* **WORK TO BE COMPLETED**: Every line holding the string "thing" is to be copied from the entries below.

* **DATA UNDER STUDY**:
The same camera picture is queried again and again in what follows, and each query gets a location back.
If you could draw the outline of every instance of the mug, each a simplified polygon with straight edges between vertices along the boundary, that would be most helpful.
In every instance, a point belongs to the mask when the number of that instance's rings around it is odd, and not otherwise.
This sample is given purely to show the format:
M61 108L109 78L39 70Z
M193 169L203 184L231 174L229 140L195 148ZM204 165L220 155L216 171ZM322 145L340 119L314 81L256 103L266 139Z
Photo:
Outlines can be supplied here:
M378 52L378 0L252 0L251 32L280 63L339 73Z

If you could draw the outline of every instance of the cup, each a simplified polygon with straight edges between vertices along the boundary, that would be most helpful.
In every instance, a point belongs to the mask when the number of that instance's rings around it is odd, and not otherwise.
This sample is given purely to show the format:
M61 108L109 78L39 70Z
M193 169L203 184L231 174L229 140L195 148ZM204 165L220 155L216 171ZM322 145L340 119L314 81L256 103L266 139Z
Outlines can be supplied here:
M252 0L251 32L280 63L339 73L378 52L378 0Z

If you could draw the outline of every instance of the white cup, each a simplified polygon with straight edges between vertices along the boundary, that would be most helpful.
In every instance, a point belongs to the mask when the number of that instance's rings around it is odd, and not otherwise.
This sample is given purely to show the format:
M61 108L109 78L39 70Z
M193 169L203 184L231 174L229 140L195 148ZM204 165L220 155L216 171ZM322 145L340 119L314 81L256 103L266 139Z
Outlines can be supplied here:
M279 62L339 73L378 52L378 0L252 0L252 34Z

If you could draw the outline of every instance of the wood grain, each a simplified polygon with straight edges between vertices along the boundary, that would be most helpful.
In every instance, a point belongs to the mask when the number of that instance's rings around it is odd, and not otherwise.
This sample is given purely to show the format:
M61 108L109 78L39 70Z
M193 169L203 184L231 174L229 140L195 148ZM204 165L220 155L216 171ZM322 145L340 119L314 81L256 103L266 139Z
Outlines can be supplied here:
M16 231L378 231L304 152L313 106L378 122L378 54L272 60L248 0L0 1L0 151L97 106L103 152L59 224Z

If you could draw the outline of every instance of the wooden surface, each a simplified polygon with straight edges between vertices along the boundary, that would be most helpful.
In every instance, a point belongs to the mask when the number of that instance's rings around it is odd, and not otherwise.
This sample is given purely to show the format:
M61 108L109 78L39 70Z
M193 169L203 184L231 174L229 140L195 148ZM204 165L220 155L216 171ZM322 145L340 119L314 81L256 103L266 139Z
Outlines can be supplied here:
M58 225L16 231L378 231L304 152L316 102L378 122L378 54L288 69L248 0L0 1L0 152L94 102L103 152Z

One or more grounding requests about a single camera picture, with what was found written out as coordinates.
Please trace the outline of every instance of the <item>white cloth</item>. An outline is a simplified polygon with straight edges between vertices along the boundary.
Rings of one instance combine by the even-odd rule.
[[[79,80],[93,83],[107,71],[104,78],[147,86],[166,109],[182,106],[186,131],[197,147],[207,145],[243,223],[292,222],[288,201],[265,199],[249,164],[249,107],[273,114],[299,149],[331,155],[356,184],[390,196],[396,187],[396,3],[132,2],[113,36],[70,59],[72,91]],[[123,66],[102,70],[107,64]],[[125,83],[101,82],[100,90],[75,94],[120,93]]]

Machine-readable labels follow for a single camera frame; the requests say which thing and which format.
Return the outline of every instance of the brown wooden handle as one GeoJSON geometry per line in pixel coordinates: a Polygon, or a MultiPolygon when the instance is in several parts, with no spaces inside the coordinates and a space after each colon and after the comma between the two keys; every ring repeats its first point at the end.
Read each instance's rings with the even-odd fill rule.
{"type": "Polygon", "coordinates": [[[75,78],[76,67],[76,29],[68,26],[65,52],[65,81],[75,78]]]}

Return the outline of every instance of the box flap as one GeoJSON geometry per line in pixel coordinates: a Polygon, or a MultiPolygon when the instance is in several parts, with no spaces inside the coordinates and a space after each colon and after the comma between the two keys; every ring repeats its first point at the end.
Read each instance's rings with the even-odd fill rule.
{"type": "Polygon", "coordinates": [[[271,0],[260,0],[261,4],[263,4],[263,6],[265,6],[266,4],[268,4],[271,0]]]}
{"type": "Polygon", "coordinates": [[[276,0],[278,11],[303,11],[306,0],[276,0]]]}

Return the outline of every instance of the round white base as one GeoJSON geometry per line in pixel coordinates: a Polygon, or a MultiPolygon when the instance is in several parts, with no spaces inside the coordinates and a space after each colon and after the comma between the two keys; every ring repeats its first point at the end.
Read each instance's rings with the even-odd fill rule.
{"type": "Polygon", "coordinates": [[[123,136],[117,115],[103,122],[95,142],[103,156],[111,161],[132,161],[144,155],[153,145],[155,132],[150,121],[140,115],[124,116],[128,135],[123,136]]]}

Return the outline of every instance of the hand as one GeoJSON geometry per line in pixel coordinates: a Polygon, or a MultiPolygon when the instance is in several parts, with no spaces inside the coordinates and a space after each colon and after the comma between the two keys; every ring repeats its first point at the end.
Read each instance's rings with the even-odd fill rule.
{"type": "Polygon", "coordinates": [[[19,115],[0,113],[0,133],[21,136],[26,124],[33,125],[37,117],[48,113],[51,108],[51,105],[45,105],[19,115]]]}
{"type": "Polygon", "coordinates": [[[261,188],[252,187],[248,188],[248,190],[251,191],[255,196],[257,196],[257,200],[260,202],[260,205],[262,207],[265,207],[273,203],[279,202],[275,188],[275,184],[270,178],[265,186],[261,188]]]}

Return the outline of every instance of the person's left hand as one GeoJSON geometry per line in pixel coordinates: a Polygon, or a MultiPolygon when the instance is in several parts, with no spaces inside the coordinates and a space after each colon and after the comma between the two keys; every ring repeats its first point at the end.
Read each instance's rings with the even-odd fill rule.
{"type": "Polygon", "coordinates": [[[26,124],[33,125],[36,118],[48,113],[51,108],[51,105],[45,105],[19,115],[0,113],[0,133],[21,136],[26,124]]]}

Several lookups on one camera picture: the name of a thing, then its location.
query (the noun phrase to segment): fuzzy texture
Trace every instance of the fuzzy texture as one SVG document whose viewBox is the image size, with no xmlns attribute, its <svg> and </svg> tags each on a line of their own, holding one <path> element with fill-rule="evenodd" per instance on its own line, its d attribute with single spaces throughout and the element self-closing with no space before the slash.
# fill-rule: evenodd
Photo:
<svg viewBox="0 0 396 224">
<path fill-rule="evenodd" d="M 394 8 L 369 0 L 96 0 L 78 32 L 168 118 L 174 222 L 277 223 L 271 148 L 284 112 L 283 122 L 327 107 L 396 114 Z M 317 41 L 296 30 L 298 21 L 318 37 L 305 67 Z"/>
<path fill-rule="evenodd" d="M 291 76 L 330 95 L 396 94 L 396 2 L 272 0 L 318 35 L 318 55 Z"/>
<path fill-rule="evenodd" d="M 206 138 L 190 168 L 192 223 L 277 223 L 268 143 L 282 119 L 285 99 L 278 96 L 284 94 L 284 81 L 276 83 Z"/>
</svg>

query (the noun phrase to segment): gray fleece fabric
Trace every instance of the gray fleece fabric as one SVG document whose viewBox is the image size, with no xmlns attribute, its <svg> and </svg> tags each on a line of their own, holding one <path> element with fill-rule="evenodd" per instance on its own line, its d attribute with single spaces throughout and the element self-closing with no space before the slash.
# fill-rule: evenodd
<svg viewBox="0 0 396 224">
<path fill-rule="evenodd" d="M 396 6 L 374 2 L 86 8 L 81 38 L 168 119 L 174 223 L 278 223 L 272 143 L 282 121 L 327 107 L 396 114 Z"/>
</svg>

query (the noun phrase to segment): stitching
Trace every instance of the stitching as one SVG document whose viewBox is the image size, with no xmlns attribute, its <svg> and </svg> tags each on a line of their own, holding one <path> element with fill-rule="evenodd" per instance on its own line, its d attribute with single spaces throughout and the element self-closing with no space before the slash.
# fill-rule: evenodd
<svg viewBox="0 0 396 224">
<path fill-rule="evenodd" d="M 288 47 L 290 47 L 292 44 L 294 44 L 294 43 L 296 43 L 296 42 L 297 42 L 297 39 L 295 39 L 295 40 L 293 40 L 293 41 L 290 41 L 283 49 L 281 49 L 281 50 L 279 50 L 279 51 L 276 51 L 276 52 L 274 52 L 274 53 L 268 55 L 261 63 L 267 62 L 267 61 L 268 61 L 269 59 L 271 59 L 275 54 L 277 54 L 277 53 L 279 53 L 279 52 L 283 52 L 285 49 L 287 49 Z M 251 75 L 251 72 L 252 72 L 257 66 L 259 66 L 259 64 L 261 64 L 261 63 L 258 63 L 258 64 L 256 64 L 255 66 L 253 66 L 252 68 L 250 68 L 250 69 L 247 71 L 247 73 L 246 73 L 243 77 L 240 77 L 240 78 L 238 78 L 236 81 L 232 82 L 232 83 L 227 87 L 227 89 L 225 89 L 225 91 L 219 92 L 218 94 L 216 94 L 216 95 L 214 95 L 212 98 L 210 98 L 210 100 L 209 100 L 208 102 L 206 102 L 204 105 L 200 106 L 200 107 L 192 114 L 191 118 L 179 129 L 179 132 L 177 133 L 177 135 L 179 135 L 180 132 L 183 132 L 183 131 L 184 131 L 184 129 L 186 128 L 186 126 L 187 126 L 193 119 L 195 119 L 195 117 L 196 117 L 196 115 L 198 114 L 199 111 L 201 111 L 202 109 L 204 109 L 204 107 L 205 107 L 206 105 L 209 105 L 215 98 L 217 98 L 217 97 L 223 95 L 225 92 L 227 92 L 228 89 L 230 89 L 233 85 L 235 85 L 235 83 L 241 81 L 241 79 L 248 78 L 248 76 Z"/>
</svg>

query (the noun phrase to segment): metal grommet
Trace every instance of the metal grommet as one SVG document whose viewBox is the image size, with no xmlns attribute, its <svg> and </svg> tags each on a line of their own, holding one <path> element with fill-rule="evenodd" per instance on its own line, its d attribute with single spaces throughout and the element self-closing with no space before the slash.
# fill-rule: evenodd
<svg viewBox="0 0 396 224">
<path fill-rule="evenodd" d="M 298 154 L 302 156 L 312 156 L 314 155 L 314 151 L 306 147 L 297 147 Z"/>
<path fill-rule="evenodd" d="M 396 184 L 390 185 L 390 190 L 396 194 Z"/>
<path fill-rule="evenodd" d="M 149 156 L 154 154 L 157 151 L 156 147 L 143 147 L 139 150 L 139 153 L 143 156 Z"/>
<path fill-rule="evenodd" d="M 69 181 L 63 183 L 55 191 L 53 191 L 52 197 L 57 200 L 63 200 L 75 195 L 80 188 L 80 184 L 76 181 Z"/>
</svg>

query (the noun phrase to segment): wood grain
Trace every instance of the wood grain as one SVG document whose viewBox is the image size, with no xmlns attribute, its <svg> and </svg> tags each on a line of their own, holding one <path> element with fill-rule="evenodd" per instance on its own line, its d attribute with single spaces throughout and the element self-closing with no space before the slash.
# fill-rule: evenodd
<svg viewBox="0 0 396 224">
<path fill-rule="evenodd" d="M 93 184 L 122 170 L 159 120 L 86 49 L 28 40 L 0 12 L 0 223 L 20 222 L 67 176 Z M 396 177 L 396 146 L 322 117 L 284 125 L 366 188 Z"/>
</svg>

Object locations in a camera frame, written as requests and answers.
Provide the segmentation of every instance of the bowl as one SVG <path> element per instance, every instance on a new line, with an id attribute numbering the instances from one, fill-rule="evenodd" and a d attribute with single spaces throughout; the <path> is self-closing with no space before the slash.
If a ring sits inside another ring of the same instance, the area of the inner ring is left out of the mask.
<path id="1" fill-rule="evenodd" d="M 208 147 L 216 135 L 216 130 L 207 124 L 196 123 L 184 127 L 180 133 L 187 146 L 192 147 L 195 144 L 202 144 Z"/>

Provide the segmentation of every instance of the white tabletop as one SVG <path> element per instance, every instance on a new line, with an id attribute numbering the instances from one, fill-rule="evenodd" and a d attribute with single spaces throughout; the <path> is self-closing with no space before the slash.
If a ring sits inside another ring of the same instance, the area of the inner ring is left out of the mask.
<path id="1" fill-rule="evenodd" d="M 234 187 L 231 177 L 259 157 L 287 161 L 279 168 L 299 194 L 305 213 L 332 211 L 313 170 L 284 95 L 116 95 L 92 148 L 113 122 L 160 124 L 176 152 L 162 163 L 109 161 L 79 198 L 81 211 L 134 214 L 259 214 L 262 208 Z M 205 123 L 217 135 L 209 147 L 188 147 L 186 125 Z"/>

* **EXERCISE RESPONSE**:
Machine-readable labels follow for a single camera frame; the requests say which thing and which format.
Several lookups on one camera picture: the name of a thing, then its location.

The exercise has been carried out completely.